2024-03-21 19:56:01

by Maksim Davydov

[permalink] [raw]
Subject: [PATCH] x86/split_lock: fix delayed detection enabling

If the warn mode with disabled mitigation mode is used, then on each cpu
where the split lock occurred detection will be disabled in order to make
progress and delayed work will be scheduled, which then will enable
detection back. Now it turns out that all CPUs use one global delayed
work structure.

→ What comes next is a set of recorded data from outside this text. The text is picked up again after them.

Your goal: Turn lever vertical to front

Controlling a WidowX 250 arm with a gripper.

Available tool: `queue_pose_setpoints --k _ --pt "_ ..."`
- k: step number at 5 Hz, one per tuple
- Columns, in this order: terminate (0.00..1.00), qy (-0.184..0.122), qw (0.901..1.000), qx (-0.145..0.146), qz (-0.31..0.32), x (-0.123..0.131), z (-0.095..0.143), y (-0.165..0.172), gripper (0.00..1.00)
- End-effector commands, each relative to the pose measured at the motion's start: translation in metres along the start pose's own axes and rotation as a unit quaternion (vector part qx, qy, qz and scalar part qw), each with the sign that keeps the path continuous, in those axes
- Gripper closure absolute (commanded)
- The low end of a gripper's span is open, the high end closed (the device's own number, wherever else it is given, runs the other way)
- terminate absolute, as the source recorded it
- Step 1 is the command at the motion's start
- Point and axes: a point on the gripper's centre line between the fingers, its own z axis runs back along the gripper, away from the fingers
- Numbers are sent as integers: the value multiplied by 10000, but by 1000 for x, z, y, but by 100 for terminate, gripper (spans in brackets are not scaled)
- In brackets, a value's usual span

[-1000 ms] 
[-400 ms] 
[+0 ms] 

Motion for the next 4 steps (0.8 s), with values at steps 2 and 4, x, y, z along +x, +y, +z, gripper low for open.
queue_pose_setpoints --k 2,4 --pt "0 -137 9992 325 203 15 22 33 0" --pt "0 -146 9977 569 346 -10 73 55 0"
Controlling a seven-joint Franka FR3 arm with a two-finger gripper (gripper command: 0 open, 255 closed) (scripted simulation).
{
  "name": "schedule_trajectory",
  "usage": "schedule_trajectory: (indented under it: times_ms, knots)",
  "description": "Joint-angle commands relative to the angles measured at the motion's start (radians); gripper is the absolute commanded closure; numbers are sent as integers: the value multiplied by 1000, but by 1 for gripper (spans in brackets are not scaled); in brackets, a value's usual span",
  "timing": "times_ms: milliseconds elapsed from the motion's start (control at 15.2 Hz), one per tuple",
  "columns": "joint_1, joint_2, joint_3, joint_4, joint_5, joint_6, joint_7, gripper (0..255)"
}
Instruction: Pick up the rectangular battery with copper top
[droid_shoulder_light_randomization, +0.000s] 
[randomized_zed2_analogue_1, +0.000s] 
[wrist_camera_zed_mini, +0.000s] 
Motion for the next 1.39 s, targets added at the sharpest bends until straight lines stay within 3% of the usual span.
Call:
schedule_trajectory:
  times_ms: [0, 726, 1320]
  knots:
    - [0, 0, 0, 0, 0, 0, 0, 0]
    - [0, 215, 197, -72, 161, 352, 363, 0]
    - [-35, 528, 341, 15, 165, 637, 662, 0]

This leads to the fact that if a split lock occurs on
several CPUs at the same time (within 2 jiffies), only one cpu will
schedule delayed work, but the rest will not. The return value of
schedule_delayed_work_on() would have shown this, but it is not checked
in the code
In order to fix the warn mode with disabled mitigation mode, delayed work
has to be a per-cpu.

Fixes: 727209376f49 ("x86/split_lock: Add sysctl to control the misery mode")
Signed-off-by: Maksim Davydov <[email protected]>
---
arch/x86/kernel/cpu/intel.c | 65 ++++++++++++++++++++++---------------
1 file changed, 39 insertions(+), 26 deletions(-)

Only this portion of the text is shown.